A Brief History of DDR3

We first met DDR3 alongside Intel’s P35 chipset. It’s performance at the time was at best equal to or usually worse than DDR2 while carrying a significant price premium. It wasn’t until the release of the Intel X48 and NVIDIA 790i chipsets that Socket 775 users could even see an advantage to using DDR3 and even then, it was primarily for benchmarking contests - hooray, because we all know how important those are.

There were some tangible advantages to DDR3 from the start, the biggest being it’s lower operating voltage. DDR2 memory required 1.8V while DDR3 could run at 1.5V, this made DDR3 particularly attractive for notebooks but on the desktop the advantage was sort of abused.

In order to take advantage of DDR3’s higher memory speed, benchmarking enthusiasts often had to use DDR3-1866/2000 kits that required voltages in the 1.8V~2.0V range to reach these clock speeds. Performance improvements in certain benchmarks were available through brute force use of voltages and ICs that allowed high memory speeds at decent latencies. In the end, improvements in actual applications were just not worth the cost or trouble of using DDR3 compared to DDR2.

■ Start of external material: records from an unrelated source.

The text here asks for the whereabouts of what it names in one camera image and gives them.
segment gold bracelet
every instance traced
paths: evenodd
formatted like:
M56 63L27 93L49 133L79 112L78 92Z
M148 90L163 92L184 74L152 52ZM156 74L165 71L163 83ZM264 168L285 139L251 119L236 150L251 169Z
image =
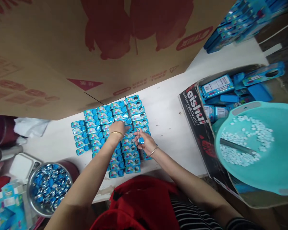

Intel made no secret of its plans to move the vast majority of their processor lineups to DDR3 memory a few years ago. They truly wanted/desired that DDR3 would be the standard memory of choice by the time P45/X48 launched, but DDR3’s limited availability, middling performance, and a price premium that was truly prohibitive for the mainstream crowd, let alone the enthusiast market space made this desire impossible. As such, this left users with memory controllers not truly optimized for either memory technology that resulted in performance not significantly different from earlier Core 2 supporting S775 chipsets.

AMD recently released the AM3 platform and their AM3 based Phenom II processors support both DDR2 and DDR3 allowing users to either upgrade to AM3 boards or keep using their DDR2 based AM2+ boards, a simple if not elegant solution. With the recent release of new boards, BIOS optimizations, and near cost parity with DDR2, we now think DDR3 is a viable option for AMD users.

That said, DDR3 started coming into its prime last fall as the release of second and third generation DDR3 devices along with Intel’s Core i7. Core i7 and the X58 platform introduced Intel’s first on-die memory controller. Aside from other architectural improvements, Core i7 supports three DDR3 memory channels compared to the standard two channel setup, yielding some impressive bandwidth numbers.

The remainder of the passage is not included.